- What you are asked to do:
Return the data below unchanged, without images.

- The data:
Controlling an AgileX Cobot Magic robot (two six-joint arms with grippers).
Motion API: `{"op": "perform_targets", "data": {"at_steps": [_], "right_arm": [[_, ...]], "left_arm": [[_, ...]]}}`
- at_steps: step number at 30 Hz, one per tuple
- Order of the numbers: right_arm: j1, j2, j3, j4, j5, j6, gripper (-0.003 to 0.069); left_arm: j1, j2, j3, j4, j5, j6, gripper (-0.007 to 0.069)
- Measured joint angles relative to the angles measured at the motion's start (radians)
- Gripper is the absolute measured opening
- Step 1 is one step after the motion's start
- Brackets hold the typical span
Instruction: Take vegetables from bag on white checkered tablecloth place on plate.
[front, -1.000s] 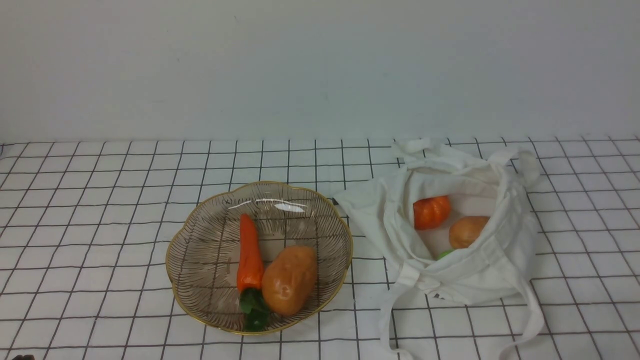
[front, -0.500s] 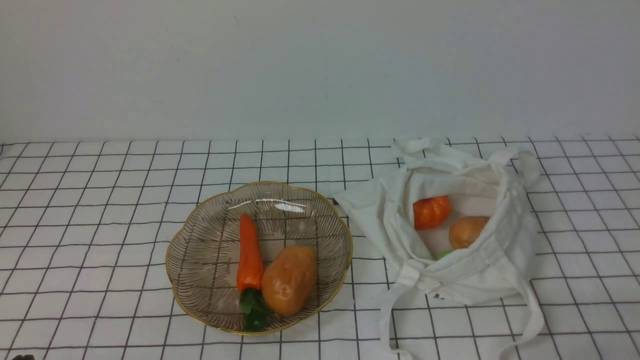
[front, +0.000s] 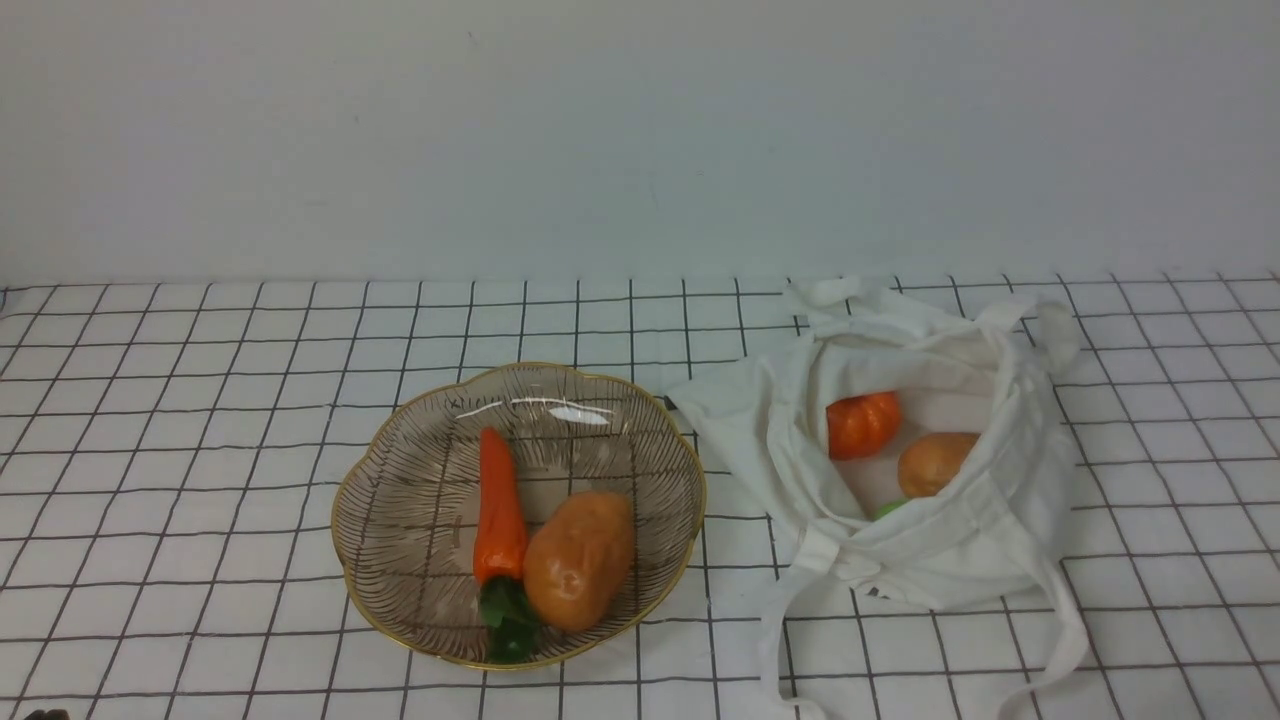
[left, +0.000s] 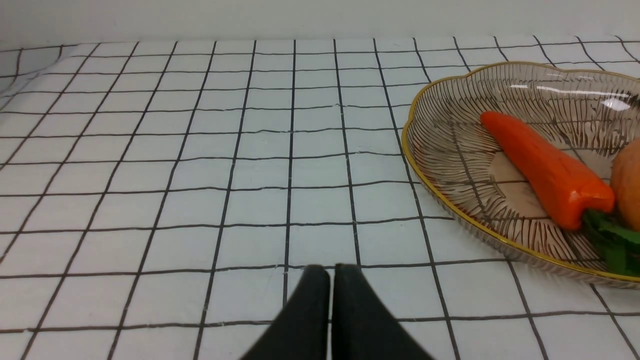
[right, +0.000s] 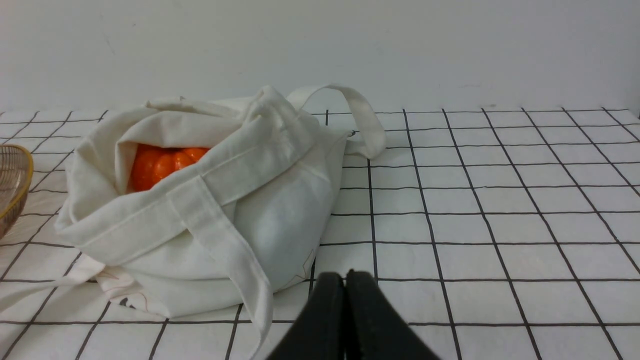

- Answer to the problem:
Controlling an AgileX Cobot Magic robot (two six-joint arms with grippers).
Motion API: `{"op": "perform_targets", "data": {"at_steps": [_], "right_arm": [[_, ...]], "left_arm": [[_, ...]]}}`
- at_steps: step number at 30 Hz, one per tuple
- Order of the numbers: right_arm: j1, j2, j3, j4, j5, j6, gripper (-0.003 to 0.069); left_arm: j1, j2, j3, j4, j5, j6, gripper (-0.007 to 0.069)
- Measured joint angles relative to the angles measured at the motion's start (radians)
- Gripper is the absolute measured opening
- Step 1 is one step after the motion's start
- Brackets hold the typical span
Instruction: Take vegetables from bag on white checkered tablecloth place on plate.
[front, -1.000s] 
[front, -0.500s] 
[front, +0.000s] 
[left, +0.000s] 
[right, +0.000s] 

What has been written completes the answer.